> [Required work]
Which lines in the data contain the word "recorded"? Please copy each of them.

> [Dataset content]
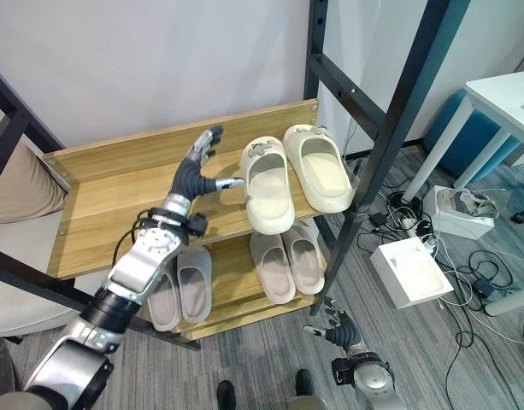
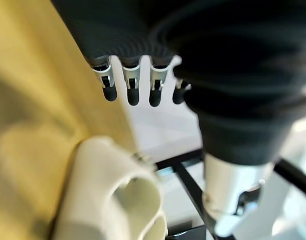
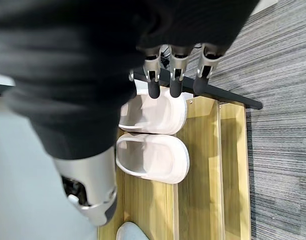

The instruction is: Arrange the slippers neatly on the shoe rack.

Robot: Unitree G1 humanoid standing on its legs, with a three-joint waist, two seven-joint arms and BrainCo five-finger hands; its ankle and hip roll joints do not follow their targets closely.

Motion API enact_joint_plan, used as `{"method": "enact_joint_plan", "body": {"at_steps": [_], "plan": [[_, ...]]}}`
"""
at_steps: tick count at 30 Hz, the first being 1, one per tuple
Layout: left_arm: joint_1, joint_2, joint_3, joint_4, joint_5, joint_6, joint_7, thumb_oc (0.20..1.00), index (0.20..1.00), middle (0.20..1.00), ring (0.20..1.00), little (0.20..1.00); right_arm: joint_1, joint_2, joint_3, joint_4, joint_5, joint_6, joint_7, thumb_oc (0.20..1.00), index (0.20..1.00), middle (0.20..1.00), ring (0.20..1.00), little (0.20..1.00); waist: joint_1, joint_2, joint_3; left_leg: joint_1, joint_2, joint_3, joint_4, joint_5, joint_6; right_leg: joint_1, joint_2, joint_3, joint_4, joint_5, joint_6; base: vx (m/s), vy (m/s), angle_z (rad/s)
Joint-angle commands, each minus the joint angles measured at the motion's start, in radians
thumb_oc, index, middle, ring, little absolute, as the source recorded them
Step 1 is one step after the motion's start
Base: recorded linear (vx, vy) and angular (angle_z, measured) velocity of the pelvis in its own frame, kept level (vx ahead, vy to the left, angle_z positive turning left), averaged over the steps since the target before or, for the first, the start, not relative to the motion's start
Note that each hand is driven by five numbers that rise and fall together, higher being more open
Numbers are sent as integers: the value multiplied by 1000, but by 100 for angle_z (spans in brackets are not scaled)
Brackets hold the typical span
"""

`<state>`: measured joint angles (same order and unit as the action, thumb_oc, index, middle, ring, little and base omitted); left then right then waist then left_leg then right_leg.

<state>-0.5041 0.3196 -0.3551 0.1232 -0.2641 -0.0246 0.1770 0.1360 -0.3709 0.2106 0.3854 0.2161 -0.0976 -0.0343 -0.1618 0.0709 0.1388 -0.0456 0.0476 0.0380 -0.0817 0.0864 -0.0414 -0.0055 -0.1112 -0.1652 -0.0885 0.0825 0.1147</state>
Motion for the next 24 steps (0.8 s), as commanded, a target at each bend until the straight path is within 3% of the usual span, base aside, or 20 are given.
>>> {"method": "enact_joint_plan", "body": {"at_steps": [1, 7, 17, 24], "plan": [[-41, 21, 7, 5, -123, -39, -37, 1000, 1000, 1000, 1000, 1000, -7, -5, -25, -41, -2, -26, 14, 1000, 1000, 1000, 1000, 1000, 18, -31, -7, 87, 11, 12, -6, -91, -31, 26, 9, -55, 1, -84, 19, 0, 0, 0], [56, 20, -33, -47, -182, 10, -88, 1000, 1000, 1000, 1000, 1000, -13, -17, -4, -55, 5, -3, 44, 1000, 1000, 1000, 1000, 1000, 22, -31, -8, 91, 11, 10, -6, -94, -28, 27, 9, -51, 1, -88, 19, 0, 0, 0], [40, -21, -112, -110, -154, 39, -120, 1000, 1000, 1000, 1000, 1000, -19, -24, 9, -55, 11, 5, 52, 1000, 1000, 1000, 1000, 1000, 17, -28, -1, 91, 8, 10, -6, -99, -24, 27, 10, -43, 1, -94, 19, 0, 0, 0], [-47, -85, -150, 24, -130, 38, -72, 1000, 1000, 1000, 1000, 1000, -38, -25, 27, -48, 24, 0, 38, 1000, 1000, 1000, 1000, 1000, 2, -28, 2, 90, 11, 16, -6, -96, -25, 22, 12, -38, 1, -94, 18, 0, 0, 0]]}}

> [Expected answer]
thumb_oc, index, middle, ring, little absolute, as the source recorded them
Base: recorded linear (vx, vy) and angular (angle_z, measured) velocity of the pelvis in its own frame, kept level (vx ahead, vy to the left, angle_z positive turning left), averaged over the steps since the target before or, for the first, the start, not relative to the motion's start

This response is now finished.